Count the lines that contain the string "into" in the records beneath, and respond with the number only.
-- SUPPLIED MATERIAL follows --
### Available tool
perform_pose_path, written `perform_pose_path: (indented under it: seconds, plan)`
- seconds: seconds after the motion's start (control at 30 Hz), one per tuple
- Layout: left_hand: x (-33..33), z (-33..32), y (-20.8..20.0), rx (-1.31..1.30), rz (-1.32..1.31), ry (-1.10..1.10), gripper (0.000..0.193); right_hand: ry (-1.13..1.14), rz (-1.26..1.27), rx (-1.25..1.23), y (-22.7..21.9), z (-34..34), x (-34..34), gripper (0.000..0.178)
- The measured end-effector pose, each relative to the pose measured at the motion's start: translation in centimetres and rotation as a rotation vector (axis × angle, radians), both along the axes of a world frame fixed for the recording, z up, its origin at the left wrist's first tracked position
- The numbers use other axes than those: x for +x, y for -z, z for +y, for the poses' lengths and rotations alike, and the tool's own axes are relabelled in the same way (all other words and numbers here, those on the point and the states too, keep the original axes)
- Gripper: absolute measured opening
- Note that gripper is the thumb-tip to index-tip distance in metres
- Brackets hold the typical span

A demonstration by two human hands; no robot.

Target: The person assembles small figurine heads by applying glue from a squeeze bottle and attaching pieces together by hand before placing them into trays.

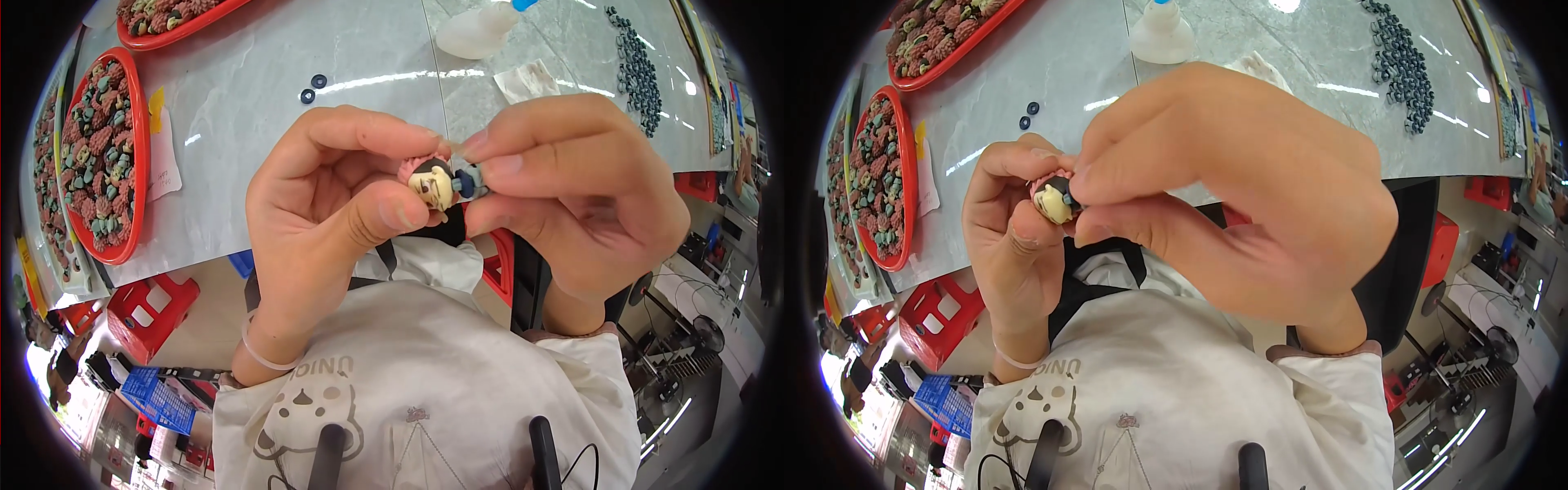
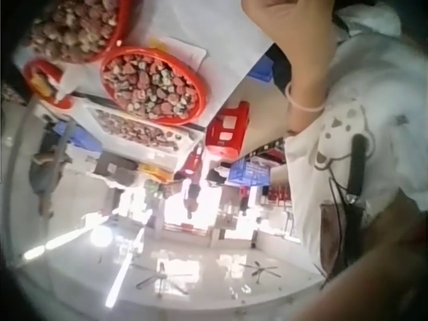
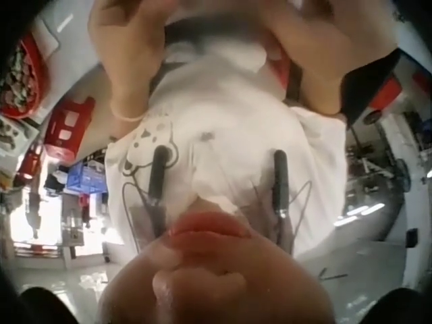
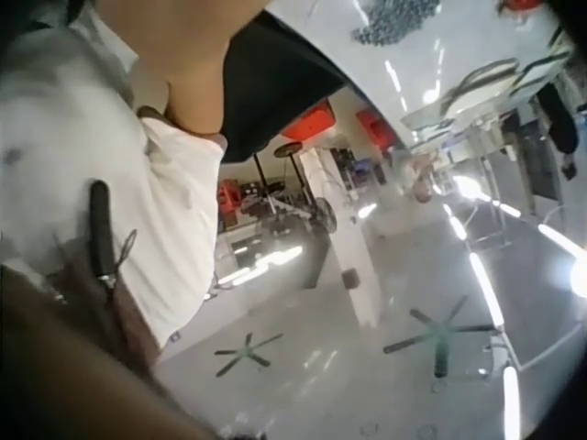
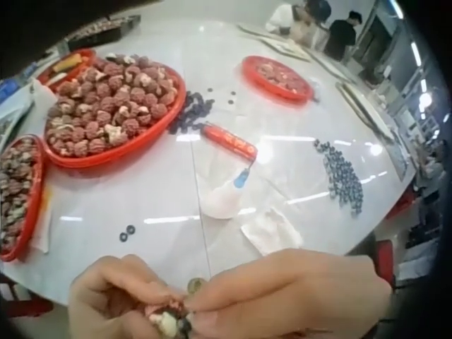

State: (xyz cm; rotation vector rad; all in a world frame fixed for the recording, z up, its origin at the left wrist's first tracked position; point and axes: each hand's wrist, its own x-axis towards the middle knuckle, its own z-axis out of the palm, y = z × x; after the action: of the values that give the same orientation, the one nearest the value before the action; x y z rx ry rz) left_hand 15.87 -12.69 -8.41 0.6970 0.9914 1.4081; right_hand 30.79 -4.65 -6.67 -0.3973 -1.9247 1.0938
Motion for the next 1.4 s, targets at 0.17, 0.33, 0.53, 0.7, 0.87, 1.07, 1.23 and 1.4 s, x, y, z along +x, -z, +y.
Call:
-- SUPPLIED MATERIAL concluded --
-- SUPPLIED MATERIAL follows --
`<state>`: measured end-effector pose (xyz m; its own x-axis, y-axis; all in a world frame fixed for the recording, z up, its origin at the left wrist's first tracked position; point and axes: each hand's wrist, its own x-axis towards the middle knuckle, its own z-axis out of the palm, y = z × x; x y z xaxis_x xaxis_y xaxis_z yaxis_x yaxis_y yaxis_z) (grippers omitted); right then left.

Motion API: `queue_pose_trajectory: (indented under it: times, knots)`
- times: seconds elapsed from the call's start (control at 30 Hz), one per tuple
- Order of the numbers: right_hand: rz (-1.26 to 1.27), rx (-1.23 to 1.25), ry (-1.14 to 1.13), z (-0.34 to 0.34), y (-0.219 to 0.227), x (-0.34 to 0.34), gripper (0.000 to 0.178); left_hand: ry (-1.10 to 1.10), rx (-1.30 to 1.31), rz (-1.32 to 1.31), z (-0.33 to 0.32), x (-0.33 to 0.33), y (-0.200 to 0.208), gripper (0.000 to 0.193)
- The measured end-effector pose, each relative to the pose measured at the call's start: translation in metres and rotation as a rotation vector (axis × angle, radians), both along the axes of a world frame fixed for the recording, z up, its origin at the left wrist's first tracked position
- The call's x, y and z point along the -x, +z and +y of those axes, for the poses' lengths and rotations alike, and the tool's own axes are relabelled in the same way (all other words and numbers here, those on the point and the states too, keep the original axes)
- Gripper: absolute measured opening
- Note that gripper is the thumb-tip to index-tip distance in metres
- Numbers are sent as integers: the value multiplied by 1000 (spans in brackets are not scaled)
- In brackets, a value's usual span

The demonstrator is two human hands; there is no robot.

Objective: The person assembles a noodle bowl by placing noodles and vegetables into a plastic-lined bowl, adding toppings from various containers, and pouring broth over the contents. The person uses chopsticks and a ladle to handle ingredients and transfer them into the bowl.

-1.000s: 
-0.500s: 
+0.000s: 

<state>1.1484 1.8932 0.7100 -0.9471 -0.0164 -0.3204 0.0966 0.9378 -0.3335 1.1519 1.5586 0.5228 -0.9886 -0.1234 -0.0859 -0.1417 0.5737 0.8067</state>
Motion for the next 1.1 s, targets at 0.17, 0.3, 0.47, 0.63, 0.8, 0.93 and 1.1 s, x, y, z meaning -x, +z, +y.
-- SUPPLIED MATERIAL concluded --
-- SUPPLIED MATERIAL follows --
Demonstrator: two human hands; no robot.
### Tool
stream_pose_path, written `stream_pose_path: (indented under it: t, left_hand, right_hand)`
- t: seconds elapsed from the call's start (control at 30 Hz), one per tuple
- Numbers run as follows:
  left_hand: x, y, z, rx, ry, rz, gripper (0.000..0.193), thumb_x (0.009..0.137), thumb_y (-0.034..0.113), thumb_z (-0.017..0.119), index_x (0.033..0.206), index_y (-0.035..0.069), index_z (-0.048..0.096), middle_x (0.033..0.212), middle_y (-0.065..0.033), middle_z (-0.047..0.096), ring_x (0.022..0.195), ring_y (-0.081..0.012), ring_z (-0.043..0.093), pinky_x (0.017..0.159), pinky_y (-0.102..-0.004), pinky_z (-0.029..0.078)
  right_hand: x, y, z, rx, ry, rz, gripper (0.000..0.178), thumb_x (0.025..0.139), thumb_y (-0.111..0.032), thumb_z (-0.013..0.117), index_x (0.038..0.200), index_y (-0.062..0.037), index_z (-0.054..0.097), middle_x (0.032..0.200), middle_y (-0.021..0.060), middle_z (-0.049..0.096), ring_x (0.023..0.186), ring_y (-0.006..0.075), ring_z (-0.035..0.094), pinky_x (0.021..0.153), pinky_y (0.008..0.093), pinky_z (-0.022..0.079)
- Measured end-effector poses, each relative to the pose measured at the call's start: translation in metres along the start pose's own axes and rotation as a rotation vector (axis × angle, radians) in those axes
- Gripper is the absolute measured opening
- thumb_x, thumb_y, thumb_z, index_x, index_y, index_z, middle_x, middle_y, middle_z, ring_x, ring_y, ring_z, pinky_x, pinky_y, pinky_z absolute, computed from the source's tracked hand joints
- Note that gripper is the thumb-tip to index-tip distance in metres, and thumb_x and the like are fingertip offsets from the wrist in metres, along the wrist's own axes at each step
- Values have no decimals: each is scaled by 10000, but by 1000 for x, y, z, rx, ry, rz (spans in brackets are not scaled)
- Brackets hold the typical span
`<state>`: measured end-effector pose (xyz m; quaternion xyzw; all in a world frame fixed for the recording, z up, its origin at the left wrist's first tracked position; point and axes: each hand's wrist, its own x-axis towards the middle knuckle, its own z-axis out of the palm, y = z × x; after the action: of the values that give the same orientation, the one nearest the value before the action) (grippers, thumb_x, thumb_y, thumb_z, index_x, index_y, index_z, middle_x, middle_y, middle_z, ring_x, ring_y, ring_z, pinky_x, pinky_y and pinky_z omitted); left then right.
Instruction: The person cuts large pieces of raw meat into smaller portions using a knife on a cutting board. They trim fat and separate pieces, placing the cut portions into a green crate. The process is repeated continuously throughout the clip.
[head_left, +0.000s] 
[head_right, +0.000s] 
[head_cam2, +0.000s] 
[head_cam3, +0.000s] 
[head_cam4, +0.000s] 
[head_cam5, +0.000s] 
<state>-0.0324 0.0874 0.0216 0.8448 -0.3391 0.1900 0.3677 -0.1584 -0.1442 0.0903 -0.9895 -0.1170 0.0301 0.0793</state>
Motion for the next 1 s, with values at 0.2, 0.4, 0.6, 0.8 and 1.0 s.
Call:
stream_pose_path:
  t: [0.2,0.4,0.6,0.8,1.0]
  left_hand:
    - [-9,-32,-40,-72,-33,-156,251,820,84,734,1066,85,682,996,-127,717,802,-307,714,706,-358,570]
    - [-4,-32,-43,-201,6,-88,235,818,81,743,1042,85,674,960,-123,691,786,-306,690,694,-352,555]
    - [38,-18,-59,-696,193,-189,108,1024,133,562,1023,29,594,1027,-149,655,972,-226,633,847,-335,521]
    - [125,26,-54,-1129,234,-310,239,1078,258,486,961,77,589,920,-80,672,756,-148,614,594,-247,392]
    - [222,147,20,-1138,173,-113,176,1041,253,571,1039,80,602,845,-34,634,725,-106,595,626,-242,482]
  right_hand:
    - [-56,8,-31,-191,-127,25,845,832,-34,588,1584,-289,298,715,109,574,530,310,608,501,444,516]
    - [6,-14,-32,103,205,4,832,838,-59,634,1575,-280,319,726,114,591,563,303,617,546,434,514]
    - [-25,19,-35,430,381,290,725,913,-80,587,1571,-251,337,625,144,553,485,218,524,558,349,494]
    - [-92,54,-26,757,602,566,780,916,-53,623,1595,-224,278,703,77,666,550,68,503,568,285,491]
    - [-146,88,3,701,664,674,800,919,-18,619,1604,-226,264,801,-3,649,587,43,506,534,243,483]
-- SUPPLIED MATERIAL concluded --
REPLY: 3